When we create PKs, the db creates an index (Cluster or Non Cluster) which sorts the data before it's stored in the table. By using an identity on a PK, the optimizer need not check the sort order before saving a record. This improves performance on big tables.
Yes, but unless you expect to have millions of rows, not using a string-based key because it's slower is usually "premature optimization." After all, strings are stored as big numbers while numeric keys are usually stored as smaller numbers.
One thing to watch out for, though, is if you have clustered indices on a any key and are doing large numbers of inserts that are non-sequential in the index. Every line written will cause the index to re-write. if you're doing batch inserts, this can really slow the process down.
What is your reason for having a string as a primary key?
I would just set the primary key to an auto incrementing integer field, and put an index on the string field.
That way if you do searches on the table they should be relatively fast, and all of your joins and normal look ups will be unaffected in their speed.
You can also control the amount of the string field that gets indexed. In other words, you can say "only index the first 5 characters" if you think that will be enough. Or if your data can be relatively similar, you can index the whole field.
From performance standpoint - Yes string(PK) will slow down the performance when compared to performance achieved using an integer(PK), where PK ---> Primary Key.
From requirement standpoint - Although this is not a part of your question still I would like to mention. When we are handling huge data across different tables we generally look for the probable set of keys that can be set for a particular table. This is primarily because there are many tables and mostly each or some table would be related to the other through some relation ( a concept of Foreign Key ). Therefore we really cannot always choose an integer as a Primary Key, rather we go for a combination of 3, 4 or 5 attributes as the primary key for that tables. And those keys can be used as a foreign key when we would relate the records with some other table. This makes it useful to relate the records across different tables when required.
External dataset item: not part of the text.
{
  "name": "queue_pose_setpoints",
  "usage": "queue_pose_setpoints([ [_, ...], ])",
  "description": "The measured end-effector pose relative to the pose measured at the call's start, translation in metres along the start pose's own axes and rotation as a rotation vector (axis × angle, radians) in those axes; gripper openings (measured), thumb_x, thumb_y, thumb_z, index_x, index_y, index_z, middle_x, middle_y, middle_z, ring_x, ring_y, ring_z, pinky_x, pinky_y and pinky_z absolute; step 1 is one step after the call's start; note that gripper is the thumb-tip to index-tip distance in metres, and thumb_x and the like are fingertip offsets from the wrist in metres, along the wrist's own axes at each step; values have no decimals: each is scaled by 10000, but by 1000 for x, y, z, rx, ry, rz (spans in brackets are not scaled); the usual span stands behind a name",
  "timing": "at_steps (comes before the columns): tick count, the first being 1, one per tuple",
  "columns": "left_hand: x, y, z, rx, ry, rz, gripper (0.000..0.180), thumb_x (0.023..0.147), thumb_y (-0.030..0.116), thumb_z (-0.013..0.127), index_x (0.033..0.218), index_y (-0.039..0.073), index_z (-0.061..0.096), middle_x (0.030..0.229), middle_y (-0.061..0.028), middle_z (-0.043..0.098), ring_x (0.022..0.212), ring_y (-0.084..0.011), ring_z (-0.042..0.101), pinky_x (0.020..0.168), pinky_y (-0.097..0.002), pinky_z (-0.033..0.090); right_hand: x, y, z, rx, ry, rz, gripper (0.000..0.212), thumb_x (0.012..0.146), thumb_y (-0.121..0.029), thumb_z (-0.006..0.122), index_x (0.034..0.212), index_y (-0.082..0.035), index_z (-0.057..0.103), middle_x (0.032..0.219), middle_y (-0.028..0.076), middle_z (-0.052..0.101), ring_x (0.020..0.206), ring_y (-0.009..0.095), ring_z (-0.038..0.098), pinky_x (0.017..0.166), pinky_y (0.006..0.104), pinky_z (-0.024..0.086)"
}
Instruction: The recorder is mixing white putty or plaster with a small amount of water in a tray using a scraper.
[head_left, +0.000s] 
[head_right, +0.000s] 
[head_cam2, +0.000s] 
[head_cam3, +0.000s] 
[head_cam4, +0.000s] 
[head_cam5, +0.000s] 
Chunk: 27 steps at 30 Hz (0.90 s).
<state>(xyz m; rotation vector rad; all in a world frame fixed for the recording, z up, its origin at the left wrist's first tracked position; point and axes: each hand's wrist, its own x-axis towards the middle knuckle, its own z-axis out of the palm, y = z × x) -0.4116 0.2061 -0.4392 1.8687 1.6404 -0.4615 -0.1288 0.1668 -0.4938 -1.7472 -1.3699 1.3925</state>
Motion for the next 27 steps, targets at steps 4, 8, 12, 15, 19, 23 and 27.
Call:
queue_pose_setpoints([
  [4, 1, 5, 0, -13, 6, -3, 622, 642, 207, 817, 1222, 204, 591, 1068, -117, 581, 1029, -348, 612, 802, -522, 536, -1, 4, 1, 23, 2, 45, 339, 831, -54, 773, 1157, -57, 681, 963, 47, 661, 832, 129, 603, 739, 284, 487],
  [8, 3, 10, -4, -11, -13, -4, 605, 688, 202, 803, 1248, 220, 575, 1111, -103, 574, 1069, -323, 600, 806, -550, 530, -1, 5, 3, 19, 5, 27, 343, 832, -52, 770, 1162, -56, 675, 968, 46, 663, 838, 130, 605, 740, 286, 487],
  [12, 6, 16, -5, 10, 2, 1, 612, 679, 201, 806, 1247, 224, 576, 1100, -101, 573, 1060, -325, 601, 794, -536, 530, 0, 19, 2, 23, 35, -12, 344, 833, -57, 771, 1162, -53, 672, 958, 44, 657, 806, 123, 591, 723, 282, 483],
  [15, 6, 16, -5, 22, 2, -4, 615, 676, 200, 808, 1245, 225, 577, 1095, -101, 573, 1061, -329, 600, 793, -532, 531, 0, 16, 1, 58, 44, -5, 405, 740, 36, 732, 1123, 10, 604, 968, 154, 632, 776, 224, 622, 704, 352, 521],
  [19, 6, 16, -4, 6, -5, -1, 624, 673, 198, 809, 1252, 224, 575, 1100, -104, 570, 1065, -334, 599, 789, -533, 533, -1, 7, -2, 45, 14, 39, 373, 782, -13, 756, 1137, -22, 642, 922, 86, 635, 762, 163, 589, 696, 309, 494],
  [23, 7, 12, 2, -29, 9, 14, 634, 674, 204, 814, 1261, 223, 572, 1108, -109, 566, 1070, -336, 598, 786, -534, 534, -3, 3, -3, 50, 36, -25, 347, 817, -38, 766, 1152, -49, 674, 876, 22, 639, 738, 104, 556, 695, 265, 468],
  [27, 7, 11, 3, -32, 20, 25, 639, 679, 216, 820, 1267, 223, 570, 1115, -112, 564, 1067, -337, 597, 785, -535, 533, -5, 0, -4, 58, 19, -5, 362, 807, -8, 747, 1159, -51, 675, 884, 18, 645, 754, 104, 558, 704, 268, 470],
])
Therefore for Optimal Usage - We always make a combination of 1 or 2 integers with 1 or 2 string attributes, but again only if it is required.
I would probably use an integer as your primary key, and then just have your string (I assume it's some sort of ID) as a separate column.
create table sample (
sample_pk INT NOT NULL AUTO_INCREMENT,
sample_id VARCHAR(100) NOT NULL,
...
PRIMARY KEY(sample_pk)
);
You can always do queries and joins conditionally on the string (ID) column (where sample_id = ...).
There could be a very big misunderstanding related to string in the database are. Almost everyone has thought that database representation of numbers are more compact than for strings. They think that in db-s numbers are represented as in the memory. BUT it is not true. In most cases number representation is more close to A string like representation as to other.
The speed of using number or string is more dependent on the indexing then the type itself.
By default ASPNetUserIds are 128 char strings and performance is just fine.
If the key HAS to be unique in the table it should be the Key. Here's why;
primary string key = Correct DB relationships, 1 string key(The primary), and 1 string Index(The Primary).
The other option is a typical int Key, but if the string HAS to be unique you'll still probably need to add an index because of non-stop queries to validate or check that its unique.
So using an int identity key = Incorrect DB Relationships, 1 int key(Primary), 1 int index(Primary), Probably a unique string Index, and manually having to validate the same string doesn't exist(something like a sql check maybe).
To get better performance using an int over a string for the primary key, when the string HAS to be unique, it would have to be a very odd situation. I've always preferred to use string keys. And as a good rule of thumb, don't denormalize a database until you NEED to.